Great bike rides of the Twin Cities that begin and end at my house #2: The Grand Rounds

(Note: To see my first “great bike rides” post from about a year ago, go here)

I used to think “The Grand Rounds” was a rather pretentious name added in modern times to the more than 125-year old string of parkways that wind through the city of Minneapolis. But I recently learned that the term dates back to 1891, when William Watts Folwell used it to describe landscape architect Horace Cleveland’s masterful proposal made to the newly-formed Minneapolis Board of Park Commissioners 8 years earlier. Now that I know the name is that old, I like it.

Horace Cleveland as a young man. He was nearly 70 when he submitted his design for the Grand Rounds !

Minneapolis has one of the best urban park systems in the world. We would have none of it today but for the vision, forethought, and actions of an amazing string of parks commissioners (along with Cleveland’s detailed plans) in the late 19th and early 20th century, including Charles Loring, William Berry and Theodore Wirth.

I’ve biked most of this route many times, but never as a whole. So a couple of days ago, I decided it was time to grab my camera and saddle up. I’d seen different numbers for the total mileage — usually 50-53 miles, but I also knew that included some dead-end spurs. I decided to just do the main, basic route and see how it works as a loop.

Cleveland’s idea was to tie together some of the most beautiful parts of the city in such a way that you could make the whole trip without ever leaving a park-like setting. For the most part, it does that very well. The Minneapolis chain of lakes, along with the Mississippi River and Minnehaha Creek, are well-known treasures, but the ride also includes some impressive boulevards in the city’s northern areas. Most of the route is, indeed, “grand”, but there’s a short “missing link” of about 3 miles in the northeastern part of the ride that isn’t terribly scenic. Many plans have been proposed over the years to finish it, but so far it’s still missing. A variety of street options traverse the gap and get you downtown to join up with the river.

The dark blue line shows the Grand Rounds. Note the dotted lines through an industrial and residential part of northeast Minneapolis. The outline of the city limits can be seen where the shade of green changes.

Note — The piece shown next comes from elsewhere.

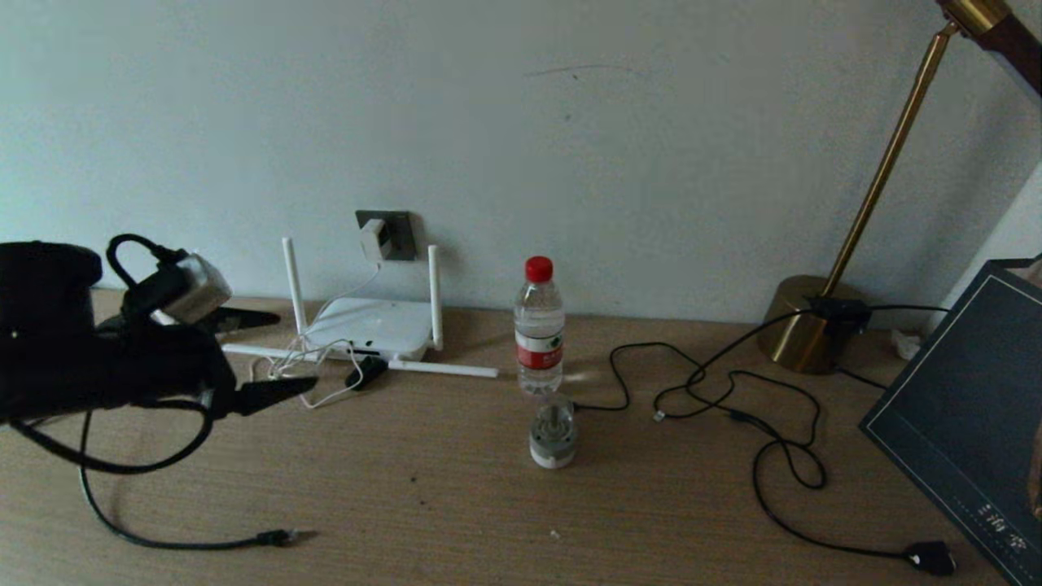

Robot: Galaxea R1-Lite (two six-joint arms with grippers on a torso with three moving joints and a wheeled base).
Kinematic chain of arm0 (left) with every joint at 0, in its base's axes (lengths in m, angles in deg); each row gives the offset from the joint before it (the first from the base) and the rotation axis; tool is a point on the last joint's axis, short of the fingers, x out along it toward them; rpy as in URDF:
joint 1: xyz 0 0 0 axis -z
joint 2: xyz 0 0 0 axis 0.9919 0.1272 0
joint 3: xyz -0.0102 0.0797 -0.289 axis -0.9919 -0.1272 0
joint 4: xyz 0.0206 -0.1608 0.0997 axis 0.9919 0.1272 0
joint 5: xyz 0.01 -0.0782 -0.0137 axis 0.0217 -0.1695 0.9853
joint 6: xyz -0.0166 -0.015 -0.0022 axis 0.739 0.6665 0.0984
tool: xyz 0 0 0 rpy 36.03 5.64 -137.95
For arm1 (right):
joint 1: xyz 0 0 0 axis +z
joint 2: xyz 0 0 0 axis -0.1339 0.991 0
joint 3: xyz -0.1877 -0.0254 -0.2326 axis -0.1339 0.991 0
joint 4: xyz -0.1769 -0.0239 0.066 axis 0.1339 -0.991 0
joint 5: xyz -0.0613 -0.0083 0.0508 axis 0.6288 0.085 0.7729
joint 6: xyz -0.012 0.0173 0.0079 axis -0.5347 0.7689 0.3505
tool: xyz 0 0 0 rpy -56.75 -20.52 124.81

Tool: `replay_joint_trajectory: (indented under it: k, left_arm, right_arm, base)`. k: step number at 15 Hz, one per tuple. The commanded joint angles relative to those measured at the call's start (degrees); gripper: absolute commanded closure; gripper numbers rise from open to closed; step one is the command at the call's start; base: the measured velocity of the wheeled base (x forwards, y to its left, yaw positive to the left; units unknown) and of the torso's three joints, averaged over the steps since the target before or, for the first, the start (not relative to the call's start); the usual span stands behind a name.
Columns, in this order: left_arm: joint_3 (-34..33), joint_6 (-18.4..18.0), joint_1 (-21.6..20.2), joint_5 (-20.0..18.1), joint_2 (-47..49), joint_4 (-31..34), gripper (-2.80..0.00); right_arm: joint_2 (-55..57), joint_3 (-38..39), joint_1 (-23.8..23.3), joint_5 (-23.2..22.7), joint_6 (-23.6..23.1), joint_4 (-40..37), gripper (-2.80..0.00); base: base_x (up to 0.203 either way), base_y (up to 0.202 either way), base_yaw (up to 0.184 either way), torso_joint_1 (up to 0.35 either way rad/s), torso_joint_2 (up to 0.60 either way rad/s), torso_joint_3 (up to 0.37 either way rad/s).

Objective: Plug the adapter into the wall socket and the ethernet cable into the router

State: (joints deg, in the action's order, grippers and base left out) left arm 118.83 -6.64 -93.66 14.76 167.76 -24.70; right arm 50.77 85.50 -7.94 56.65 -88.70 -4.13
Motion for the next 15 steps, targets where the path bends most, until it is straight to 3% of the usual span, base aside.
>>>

Since I live a couple of block from Minnehaha Creek, I bike and run the southern part of the Grand Rounds a lot, but the beauty of the creek and the lakes never gets old. A quick loop around the lakes or a run around Lake Harriet never fails to lift my spirits.

My grand tour the other day ended up totaling about 37 miles. As I said, there are other ways to do it that add more mileage. The route also intersects with a lot of other bike paths on which you could wander all day. It’s a great city for biking.

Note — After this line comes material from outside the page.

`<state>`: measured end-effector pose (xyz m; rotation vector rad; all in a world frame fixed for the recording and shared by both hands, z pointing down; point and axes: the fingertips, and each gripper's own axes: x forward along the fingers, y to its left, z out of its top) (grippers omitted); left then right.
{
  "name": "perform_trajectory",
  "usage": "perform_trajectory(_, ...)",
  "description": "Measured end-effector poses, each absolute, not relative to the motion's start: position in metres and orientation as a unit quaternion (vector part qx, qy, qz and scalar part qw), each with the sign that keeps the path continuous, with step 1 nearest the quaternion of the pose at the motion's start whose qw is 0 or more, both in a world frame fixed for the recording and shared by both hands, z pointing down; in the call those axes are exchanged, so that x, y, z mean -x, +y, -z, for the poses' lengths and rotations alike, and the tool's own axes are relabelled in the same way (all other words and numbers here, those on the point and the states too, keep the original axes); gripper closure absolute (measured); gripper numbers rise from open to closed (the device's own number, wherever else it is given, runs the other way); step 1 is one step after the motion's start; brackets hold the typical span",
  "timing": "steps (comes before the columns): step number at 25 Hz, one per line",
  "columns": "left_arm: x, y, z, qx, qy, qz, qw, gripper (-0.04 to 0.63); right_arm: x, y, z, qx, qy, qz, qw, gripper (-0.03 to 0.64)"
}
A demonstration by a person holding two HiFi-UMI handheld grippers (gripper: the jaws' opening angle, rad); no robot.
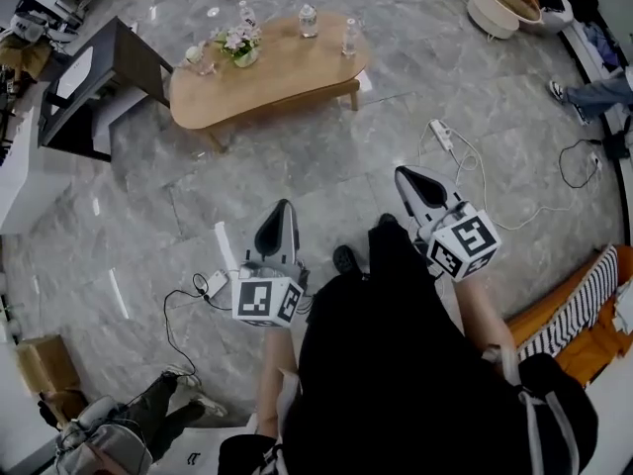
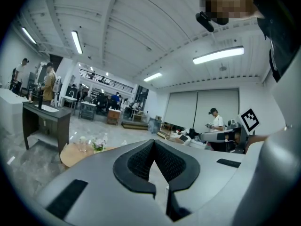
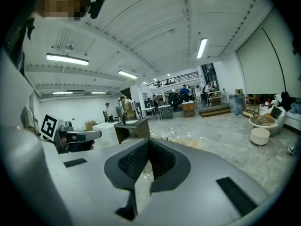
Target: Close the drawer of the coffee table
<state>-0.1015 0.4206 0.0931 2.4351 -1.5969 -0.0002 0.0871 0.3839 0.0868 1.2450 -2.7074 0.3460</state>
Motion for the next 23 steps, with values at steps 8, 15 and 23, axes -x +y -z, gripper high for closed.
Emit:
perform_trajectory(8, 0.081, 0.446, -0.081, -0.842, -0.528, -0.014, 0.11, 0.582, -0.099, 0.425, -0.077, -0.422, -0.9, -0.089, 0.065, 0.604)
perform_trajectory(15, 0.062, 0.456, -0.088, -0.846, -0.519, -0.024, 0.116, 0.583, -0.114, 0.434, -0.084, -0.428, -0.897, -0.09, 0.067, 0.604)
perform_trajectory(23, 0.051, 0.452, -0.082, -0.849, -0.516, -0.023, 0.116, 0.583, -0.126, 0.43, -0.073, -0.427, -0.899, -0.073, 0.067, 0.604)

Here are a bunch of photos from my trip. Along the way, I somehow lost my little notebook that I was writing the mileage in at photo stops (imagine me losing something), so the mile numbers are from “Map My Ride” and are approximate — also, of course, pretty meaningless unless you start at my house. But if you ever do want to start at my house, give me a call and I’ll go with you. It’s a great urban ride.

0.7 - We drop down into the Minnehaha Creek valley to get started.


1.5 - First look at good old Lake Harriet.


5.5 - Cedar Lake's south beach


6.7 - North side of Cedar Lake. The railroad and the Cedar Lake Trail (not ours) head toward downtown Minneapolis.


6.8 - on the other side of the railroad bridge is tiny Brownie Lake, an often overlooked little gem.


8.3 - Theodore Wirth Golf course. What a view!


8.8 - Statues depicting Theodore Wirth (Minneapolis Parks Commissioner in the early 1900s) with some kids for whom he helped provide a beautiful place to play, are near clubhouse of the golf course that bears his name.


10.7 - Victory Memorial Drive honors those who died in WWI


15.2 - Downtown skyline over the rail yards of "Nordeast".


16.2 - Another peak at downtown from the 10th hole at Columbia Park, another very nice municipal golf course.


17.3 - Quiet, residential neighborhood on St. Anthony Parkway with happy, safe, above-average kids.


20.8 - After a trip through the "missing link", we're downtown.


21.3 - Almost everything you need to know about Minneapolis is represented in this photo -- flour mills, St. Anthony Falls, Mississippi River, hydroelectric plant, barge going through lock & dam, James J. Hill's stone arch railroad bridge. This area is ground zero for Minneapolis .


21.5 - New I-35W bridges show no trace of the terrible tragedy that happened here 4 years ago.


23.2 - Back to green and blue landscape. The Mississippi River from West River Road across from the University of Minnesota.


28.0 - Minnehaha Falls


29.3 - The path hugs Minnehaha Creek


30.2 - Lake Hiawatha


32.0 - Lake Nokomis -
About five more miles and we're home - around the lake and up the Parkway.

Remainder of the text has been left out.